Less than two months ago, The New York Times dissolved its environment desk, eliminating its two environment editor positions and reassigning those editors and seven reporters.
Now the paper is swinging the hatchet again, shutting down the Green blog that had been home to original environmental reporting every weekday. The news was announced in a brief post on the blog today:
The Times is discontinuing the Green blog, which was created to track environmental and energy news and to foster lively discussion of developments in both areas. This change will allow us to direct production resources to other online projects. But we will forge ahead with our aggressive reporting on environmental and energy topics, including climate change, land use, threatened ecosystems, government policy, the fossil fuel industries, the growing renewables sector and consumer choices.
The paper says environmental policy news will move to the Caucus blog and energy technology news will move to the Bits blog.
But a Times insider tells Grist that the decision probably means an end to the significant amount of freelance reporting that appeared in the Green blog.

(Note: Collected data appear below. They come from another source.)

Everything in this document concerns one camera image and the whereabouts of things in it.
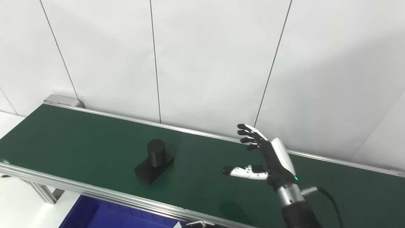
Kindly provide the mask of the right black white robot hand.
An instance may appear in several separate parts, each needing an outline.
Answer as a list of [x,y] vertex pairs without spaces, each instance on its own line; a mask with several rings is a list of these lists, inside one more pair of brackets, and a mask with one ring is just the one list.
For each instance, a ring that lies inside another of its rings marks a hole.
[[250,180],[266,181],[274,190],[288,184],[296,184],[297,178],[291,159],[279,138],[268,140],[256,128],[240,123],[237,134],[243,136],[240,142],[246,149],[259,149],[264,157],[265,165],[224,166],[222,174]]

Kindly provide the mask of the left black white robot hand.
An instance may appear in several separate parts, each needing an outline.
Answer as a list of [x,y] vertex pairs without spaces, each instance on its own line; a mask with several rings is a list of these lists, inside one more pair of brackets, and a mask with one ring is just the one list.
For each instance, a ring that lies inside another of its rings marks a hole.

The insider, who’s not authorized to speak on the record about the blog’s closure, says, “I’m not 100 percent sure that we’re going to spend as much time on the environment as in the past. To a large extent that depends on the news. The paper is plastic — it reorganizes itself to meet the requirements of the world around us.”
With that world getting warmer and weirder by the day, there shouldn’t be any shortage of climate and environmental news to report. If the Gray Lady is serious about keeping her green tint, that is.